Dans L’Origine du monde (46 × 55), Nicolas Heredia se livre à une vraie-fausse conférence sur la valeur de l’art et de la vie.

Dans le off du Festival d’Avignon, le bruit court que Nicolas Heredia a trouvé une astuce pour éviter de ruiner en location de salle sa compagnie La Vaste Entreprise, installée à Montpellier, avec laquelle il développe depuis 2007 des spectacles hors des formats connus. Bien que programmé par La Manufacture, l’artiste aurait réduit considérablement le coût de sa venue avec L’Origine du monde (46×55). Information véridique ou délire de festivaliers frappés par la chaleur ? D’emblée, l’« aventure potentielle », sous-titre de la pièce, est placée sous le signe de la curiosité. De l’atypique.
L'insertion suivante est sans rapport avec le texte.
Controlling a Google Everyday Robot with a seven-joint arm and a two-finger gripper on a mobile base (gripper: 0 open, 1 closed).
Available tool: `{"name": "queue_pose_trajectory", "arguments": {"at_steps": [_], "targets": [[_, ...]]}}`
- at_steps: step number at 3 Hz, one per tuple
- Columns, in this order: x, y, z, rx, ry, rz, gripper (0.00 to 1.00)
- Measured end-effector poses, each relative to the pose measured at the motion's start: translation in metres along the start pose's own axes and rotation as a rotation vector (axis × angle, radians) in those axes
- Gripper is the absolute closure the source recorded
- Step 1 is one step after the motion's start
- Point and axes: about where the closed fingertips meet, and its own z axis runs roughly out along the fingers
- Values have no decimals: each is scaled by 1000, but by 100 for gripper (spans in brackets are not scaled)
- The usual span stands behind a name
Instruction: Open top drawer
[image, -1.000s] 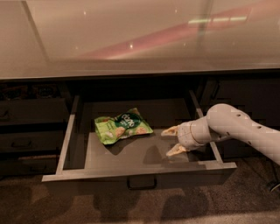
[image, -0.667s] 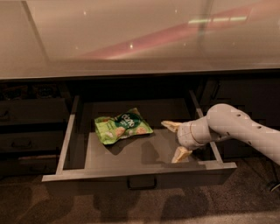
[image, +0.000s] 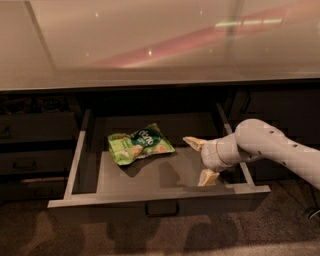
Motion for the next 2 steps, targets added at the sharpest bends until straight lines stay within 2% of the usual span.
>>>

La rumeur était fondée. C’est dans un lieu inhabituel que nous reçoit l’auteur : dans le jardin du musée Angladon, où il a installé une estrade ainsi qu’un tableau avec écran encastré. Une panoplie de conférencier nomade, se dit-on en s’installant sous les brumisateurs qui rafraîchissent les gradins en bois installés pour l’occasion. Mais voilà que Nicolas Heredia se lance dans le récit d’un jour de brocante. Un jour de chance, où en plus de cadrans d’horloge et d’une coque de téléphone, le chineur un brin compulsif dégote l’objet central de la pièce : une reproduction de la célèbre toile de Gustave Courbet.